==== Records for processing

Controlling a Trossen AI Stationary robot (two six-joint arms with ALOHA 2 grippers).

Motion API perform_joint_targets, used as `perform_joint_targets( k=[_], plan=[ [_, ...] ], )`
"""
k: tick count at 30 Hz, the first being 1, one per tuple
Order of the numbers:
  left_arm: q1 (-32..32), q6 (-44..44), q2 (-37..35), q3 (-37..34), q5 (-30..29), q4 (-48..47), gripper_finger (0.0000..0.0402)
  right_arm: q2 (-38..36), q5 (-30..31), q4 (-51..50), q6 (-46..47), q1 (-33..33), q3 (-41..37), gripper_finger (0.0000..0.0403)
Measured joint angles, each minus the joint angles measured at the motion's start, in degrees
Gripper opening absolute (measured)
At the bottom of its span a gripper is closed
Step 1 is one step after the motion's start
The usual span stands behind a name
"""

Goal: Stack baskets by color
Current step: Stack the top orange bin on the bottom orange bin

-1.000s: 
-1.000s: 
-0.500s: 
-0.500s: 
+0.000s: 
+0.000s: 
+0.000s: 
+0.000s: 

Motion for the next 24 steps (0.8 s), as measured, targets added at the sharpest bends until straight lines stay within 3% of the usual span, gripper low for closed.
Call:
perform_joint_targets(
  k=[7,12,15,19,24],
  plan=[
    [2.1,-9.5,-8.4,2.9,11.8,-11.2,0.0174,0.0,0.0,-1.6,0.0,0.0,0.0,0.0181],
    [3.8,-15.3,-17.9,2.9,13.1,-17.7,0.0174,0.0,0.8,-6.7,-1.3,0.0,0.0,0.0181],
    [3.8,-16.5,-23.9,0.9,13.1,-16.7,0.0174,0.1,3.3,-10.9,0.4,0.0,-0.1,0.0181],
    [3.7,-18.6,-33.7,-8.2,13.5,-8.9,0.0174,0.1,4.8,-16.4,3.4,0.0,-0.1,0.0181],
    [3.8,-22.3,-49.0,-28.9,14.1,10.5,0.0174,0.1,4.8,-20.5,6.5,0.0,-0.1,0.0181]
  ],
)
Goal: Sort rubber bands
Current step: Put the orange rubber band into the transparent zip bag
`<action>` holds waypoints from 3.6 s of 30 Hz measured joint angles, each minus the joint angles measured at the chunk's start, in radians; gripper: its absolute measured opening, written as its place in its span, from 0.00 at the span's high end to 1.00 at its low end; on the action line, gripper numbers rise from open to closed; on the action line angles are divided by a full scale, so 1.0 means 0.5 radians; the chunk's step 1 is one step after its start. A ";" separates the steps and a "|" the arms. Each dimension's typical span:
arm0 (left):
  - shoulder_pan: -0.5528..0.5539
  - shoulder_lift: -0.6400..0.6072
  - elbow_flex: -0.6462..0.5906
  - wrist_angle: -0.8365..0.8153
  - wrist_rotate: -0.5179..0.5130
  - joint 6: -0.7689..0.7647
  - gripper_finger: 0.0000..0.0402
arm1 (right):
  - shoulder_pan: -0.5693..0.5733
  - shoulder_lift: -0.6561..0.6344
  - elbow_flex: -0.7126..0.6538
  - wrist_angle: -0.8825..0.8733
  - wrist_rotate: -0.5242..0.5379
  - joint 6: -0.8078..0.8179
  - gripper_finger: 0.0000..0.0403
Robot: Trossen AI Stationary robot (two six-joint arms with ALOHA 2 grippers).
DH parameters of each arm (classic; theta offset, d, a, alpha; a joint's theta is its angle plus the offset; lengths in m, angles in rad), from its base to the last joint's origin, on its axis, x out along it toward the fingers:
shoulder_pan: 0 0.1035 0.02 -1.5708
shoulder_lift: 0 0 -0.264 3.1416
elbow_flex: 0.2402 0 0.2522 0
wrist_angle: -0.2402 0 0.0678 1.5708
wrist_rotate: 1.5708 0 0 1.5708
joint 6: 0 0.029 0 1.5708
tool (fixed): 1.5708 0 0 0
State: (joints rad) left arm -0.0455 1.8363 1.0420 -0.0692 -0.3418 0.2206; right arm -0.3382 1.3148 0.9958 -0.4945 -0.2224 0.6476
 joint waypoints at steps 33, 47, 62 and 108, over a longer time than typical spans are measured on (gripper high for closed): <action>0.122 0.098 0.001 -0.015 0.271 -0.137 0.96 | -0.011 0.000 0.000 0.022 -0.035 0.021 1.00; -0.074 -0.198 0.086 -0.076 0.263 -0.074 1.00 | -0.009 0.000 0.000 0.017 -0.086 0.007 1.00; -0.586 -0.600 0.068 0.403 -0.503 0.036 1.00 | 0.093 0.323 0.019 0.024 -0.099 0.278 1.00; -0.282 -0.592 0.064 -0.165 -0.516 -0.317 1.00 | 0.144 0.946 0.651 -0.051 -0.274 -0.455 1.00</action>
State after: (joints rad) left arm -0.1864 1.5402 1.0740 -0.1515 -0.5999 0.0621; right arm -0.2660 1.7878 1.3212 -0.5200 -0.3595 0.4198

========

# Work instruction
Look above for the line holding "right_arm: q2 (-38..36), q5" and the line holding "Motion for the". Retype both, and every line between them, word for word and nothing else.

# Exercise solution
  right_arm: q2 (-38..36), q5 (-30..31), q4 (-51..50), q6 (-46..47), q1 (-33..33), q3 (-41..37), gripper_finger (0.0000..0.0403)
Measured joint angles, each minus the joint angles measured at the motion's start, in degrees
Gripper opening absolute (measured)
At the bottom of its span a gripper is closed
Step 1 is one step after the motion's start
The usual span stands behind a name
"""

Goal: Stack baskets by color
Current step: Stack the top orange bin on the bottom orange bin

-1.000s: 
-1.000s: 
-0.500s: 
-0.500s: 
+0.000s: 
+0.000s: 
+0.000s: 
+0.000s: 

Motion for the next 24 steps (0.8 s), as measured, targets added at the sharpest bends until straight lines stay within 3% of the usual span, gripper low for closed.

Nothing else is part of this output.